Conversations needn’t be long to be a conversation.  I think one reason we are afraid of beginning a conversation is that we think it could or should go on and on.

A conversation can be short and still celebrate who someone is.  For example in the office supply store, I could have started a short conversation by offering the person assisting me just a simple expression of appreciation.  Something like, “Thanks so much for being here today.  I really appreciate your assistance.”

Interestingly enough, I had just come from the grand opening of a dance studio.  Now if some men have two left feet, I quite possibly have two left feet, to left hands and to two left elbows (can a person have two left elbows?)  At least this is my assessment of my dancing talent in my mind.

Yet, I danced West Coast Swing and Tango.   Was I dancing like a pro, a semi pro, or even an advanced beginner?  No, I was dancing like an extreme beginner.  AND having an advanced amount of fun!

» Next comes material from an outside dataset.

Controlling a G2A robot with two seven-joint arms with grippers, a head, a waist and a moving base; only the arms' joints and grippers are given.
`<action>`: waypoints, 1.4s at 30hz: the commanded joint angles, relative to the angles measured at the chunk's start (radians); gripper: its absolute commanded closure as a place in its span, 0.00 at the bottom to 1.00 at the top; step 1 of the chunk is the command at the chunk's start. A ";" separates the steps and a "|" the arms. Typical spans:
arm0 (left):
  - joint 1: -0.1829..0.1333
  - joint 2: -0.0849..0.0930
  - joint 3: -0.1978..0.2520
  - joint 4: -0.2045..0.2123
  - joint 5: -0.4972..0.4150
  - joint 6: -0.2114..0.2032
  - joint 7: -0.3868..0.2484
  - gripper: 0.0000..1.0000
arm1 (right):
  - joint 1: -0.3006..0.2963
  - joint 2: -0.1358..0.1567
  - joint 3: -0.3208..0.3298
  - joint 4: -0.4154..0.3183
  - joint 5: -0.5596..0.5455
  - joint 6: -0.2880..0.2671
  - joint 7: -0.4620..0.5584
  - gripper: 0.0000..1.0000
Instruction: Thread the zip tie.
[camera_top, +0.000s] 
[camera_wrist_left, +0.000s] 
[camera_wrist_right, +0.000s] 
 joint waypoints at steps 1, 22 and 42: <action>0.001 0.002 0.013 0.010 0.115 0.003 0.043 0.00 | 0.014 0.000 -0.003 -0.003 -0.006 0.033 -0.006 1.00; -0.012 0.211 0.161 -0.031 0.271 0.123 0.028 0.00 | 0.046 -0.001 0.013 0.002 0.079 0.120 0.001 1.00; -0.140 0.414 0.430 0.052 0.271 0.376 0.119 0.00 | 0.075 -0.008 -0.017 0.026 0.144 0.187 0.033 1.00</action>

It occurs to me that when we meet someone and only have time for a short conversation, we can dance into that conversation like an extreme beginner.

Will we ever know the perfect way to begin a short conversation with someone we don’t know?  Probably not!   When we meet anyone for the first time, we are learning to dance in conversation with him or her and they are learning to dance in conversation with us.

Each conversation we have with a person we have never met is a dance into an unknown.

Sometimes, we may feel like we have two left elbows, but when we dance in conversation with people we have just met even for only a minute, we are dancing, celebrating that we are human and they are human and the joy of being alive.  And who knows what will happen.  Great friendships and advanced fun can begin with a short conversation.

Game of the Day

Time to practice your dance moves.  Begin a short conversation with at least three people who you would usually have only a transaction with (think people working at the places you shop and eat or people at your place of work who maybe you have never talked to.)  Have advanced fun being an extreme beginner in these conversations.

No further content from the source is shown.